Blockade of voltage-dependent 42K efflux from rat brain synaptosome by minaprine and tetrahydroaminoacridine

Abstract

The effect of minaprine (3-(2-morpholinoethylamino)- 4-methyl-6-phenylpyridazine) on the K + channels was studied by means of 42K efflux from rat brain synaptosomes, comparing the effects of 4-aminopyridine and 9-amino-1,2,3,4-tetrahydroacridine (THA). 42K efflux from rat brain synaptosomes was classified into five components: a resting component (R), a rapidly inactivating, voltage-dependent component (T), a slowly inactivating, voltage-dependent component (S) and a voltage-dependent, Ca 2+-dependent component which is divided into a fast phase (C T) and a slower phase (C S). 4-Aminopyridine selectively inhibited 42K efflux of component T. THA blocked both S and T components.
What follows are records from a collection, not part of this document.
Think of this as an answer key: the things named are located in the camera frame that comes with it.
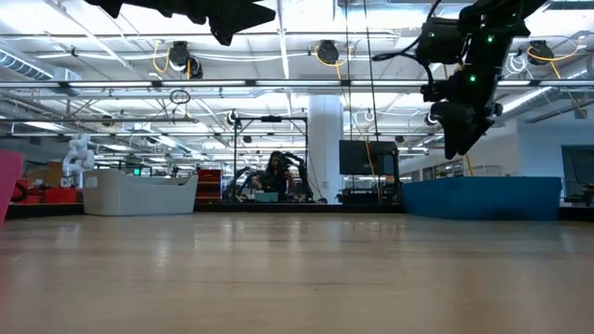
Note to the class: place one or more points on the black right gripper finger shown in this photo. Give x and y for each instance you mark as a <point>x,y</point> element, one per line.
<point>452,130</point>
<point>478,125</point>

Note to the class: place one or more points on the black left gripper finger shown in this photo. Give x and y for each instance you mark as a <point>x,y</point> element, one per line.
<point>241,16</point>

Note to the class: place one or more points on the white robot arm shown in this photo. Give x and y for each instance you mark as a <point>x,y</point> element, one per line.
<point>80,158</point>

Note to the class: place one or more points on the black background robot arm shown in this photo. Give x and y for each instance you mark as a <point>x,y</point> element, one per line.
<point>306,181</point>
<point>241,174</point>

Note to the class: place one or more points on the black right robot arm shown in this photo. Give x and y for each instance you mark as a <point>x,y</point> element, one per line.
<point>492,18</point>

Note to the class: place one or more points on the blue plastic bin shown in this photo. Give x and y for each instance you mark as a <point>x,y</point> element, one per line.
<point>482,197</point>

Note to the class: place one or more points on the long ceiling light bar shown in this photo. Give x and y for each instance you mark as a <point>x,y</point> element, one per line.
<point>297,83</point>

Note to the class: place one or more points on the black monitor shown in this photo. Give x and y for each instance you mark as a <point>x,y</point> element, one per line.
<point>362,158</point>

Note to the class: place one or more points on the white building column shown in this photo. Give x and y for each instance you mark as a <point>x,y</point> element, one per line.
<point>325,139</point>

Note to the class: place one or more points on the person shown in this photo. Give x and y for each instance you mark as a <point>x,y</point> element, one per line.
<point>276,178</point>

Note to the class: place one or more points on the red tool cabinet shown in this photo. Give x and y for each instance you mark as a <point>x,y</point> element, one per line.
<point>210,185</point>

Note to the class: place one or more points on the light grey plastic bin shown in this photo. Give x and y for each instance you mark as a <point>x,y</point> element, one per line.
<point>139,195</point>

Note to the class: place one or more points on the brown cardboard box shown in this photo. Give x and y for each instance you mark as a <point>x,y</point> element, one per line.
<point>52,175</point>

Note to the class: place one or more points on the red crate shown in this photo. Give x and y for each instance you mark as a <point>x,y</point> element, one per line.
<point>60,196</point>

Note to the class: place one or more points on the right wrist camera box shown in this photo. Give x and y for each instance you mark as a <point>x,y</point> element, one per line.
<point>441,42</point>

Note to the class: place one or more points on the black robot station frame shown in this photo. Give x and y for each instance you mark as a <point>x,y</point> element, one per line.
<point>271,119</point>

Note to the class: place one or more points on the black aluminium table frame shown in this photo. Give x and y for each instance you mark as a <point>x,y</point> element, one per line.
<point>278,208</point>

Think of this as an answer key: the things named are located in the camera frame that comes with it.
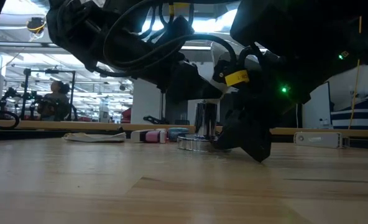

The inhibitory effect of THA on the 42K efflux of component S was quite pronounced compared with that of component T. Minaprine inhibited the 42K efflux of components S and T but the inhibitory effect on component S was observed with a lower dose of minaprine than that needed for the effect on component T. Minaprine had no effect on the Ca 2+-dependent component while THA blocked component C T. 42K efflux of the resting component was not changed by minaprine, THA or 4- aminopyridine. These results suggest that minaprine blocks Ca 2+ independent voltage-dependent K + channel is involved in the pharmacological actions of minaprine.